Sunshine (2007) is a science fiction thriller film directed by Danny Boyle. The English film director, producer, and screenwriter evidently believes that restriction breeds creativity. Boyles biggest budget to date was the 2000 movie The Beach ($50m). Despite being a commercial successful, however, it was mostly panned by the critics. This led to Boyle stating that he would never direct another movie with a budget that substantial again.
Nevertheless, Danny Boyle later accepted another ambitious project by taking his “28 days later” star Cillian Murphy into outer space, in a dark but striking film about a crew trying to stop the Sun from dying, and therefore the Earth itself. The movie Sunshine (2007) subsequently cost $40 million to make. But ultimately, it failed to recoup its money at the box office. Just because something is a financial failure, though, doesn’t mean that the movie is not worth watching does it?
Sunshine (2007) Plot
Set in the year 2057, scientists Robert Capa (Cillian Murphy) and Cassie (Rose Byrne) are sent on a mission to fire a colossal nuclear bomb at the Sun in order to breathe new life back into the dying star. The mission’s first ship Icarus I failed in its endeavor seven years earlier. This time around Capa and Cassie take an eight person crew onboard Icarus II to complete the job. Unfortunately, complications occur and a dark discovery threatens to derail their plans to restart the Sun’s core. Not to mention placing all of their lives at risk.
Sunshine (2007) Review
The plot is definitely intriguing, with a lot of very talented actors littered about the spaceship to carry the story.
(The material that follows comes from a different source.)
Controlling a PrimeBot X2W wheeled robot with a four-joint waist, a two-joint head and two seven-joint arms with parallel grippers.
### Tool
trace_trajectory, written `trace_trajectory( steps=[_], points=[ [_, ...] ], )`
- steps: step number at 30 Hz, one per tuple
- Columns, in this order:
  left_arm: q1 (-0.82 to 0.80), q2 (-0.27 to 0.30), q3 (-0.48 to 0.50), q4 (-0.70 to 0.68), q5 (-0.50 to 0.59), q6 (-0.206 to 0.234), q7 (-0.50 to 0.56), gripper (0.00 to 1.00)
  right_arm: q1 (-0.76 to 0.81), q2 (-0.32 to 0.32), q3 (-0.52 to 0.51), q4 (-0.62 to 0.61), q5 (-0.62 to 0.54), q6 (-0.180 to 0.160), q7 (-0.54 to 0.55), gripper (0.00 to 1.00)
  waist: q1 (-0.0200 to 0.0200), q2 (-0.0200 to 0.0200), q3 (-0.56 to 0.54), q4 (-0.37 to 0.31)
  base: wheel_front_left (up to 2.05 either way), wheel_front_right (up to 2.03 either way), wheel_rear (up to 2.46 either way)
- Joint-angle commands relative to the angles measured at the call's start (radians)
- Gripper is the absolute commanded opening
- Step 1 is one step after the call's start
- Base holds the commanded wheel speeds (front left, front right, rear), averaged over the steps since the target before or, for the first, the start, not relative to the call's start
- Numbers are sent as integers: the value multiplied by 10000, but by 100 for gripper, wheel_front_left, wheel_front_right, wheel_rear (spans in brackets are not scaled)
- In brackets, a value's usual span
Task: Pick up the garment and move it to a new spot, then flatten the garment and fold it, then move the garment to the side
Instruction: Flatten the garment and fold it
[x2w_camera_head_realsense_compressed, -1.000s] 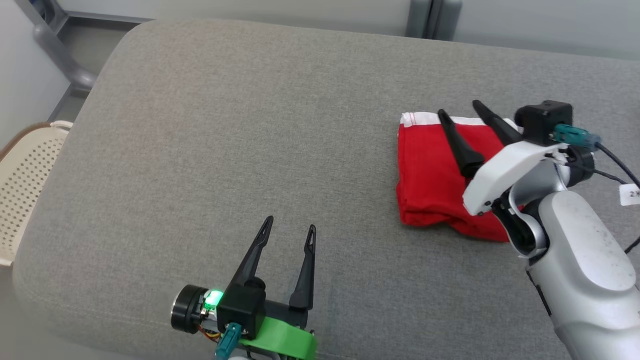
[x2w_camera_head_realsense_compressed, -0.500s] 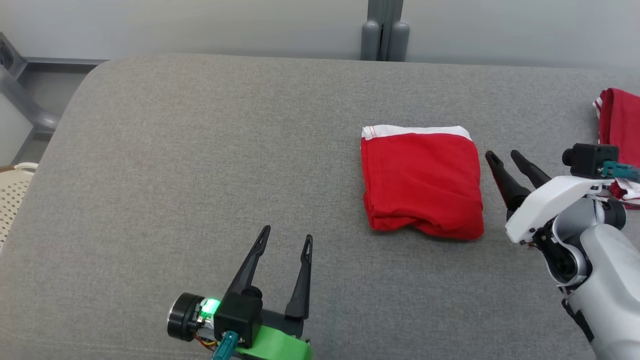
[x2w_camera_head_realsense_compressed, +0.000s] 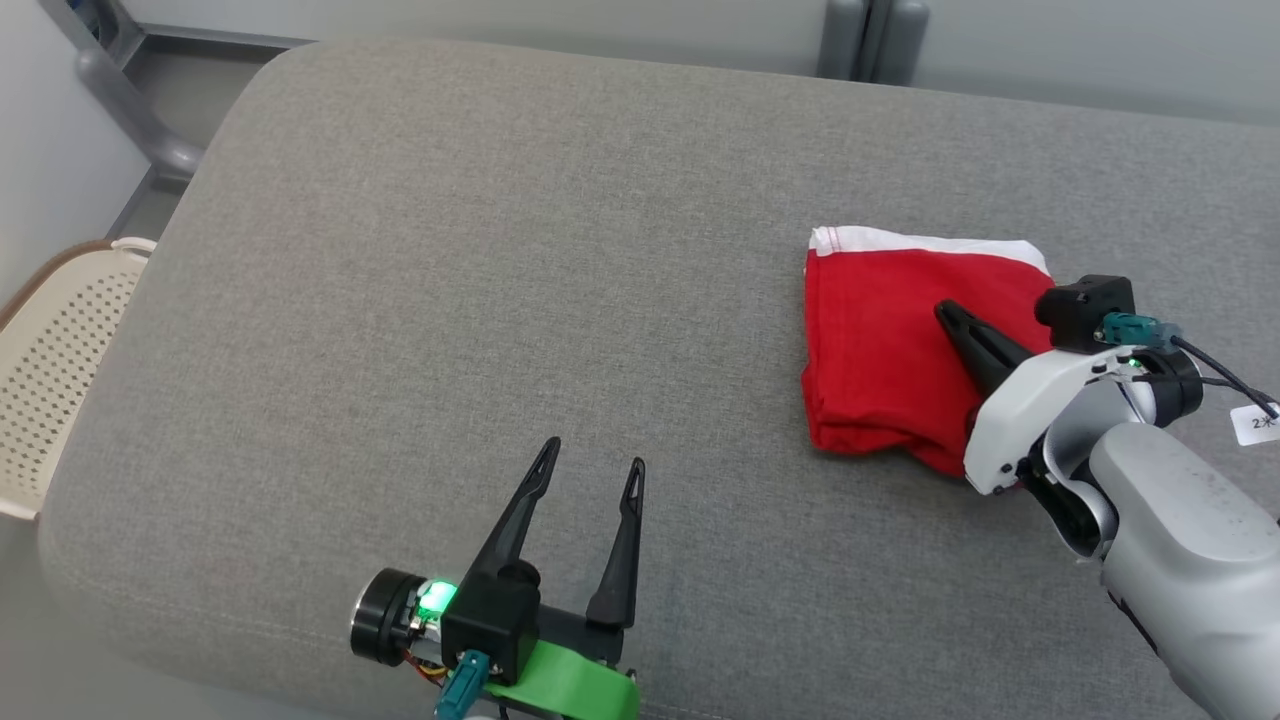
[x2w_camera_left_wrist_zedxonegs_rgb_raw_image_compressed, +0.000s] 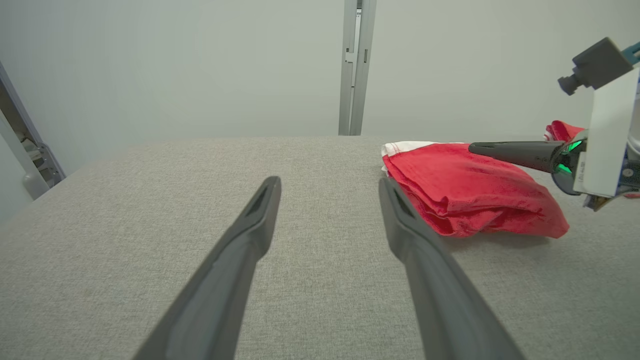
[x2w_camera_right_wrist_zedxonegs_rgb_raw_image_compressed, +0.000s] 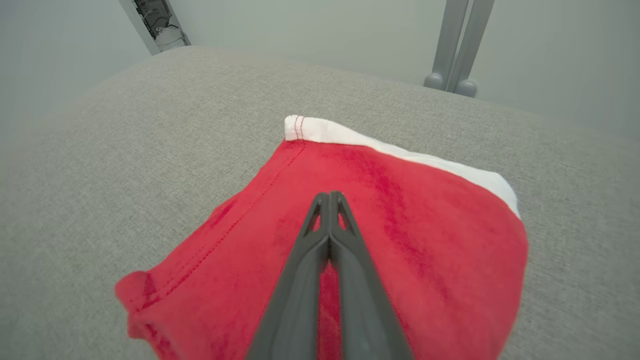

These include Chris Evans, Mark Strong, Benedict Wong and Michelle Yeoh. Furthermore, the gloomy, murky atmosphere surrounding our dying Sun makes a good contrast to the hope and life the crew seeks to bring to their world. It’s a dangerous assignment, but the passion and philosophy in the script produce the right amount of emotional investment and dramatic tension to really sink you into the meat of this mission.
Unfortunately, the script trips up a little at the finish line and falls into cliché horror movie territory. In so doing, it misses the chance to explore in more detail humanity’s metaphysical connection to the celestial heavens. As well as our ultimate importance or inconsequence in the universe. The final reveal does makes an engaging twist though. And I kind of get why it was included. In the context of the film’s plot there is a logical sense for this kind of outcome to occur.
Overall, “Sunshine” was a more ambitious and expensive venture from Boyle. Despite suffering from poor planning in the last part of the movie, it’s still an enjoyable sci-fi odyssey. The cast is also great, and together with unique visuals, and a stellar music score “Sunshine” still certainly ranks as a superior type of space horror movie. It may not be Boyle’s best work, but it’s certainly no failure like the box office results incorrectly indicated.
I give “Sunshine” 2 ½ stars out of 4.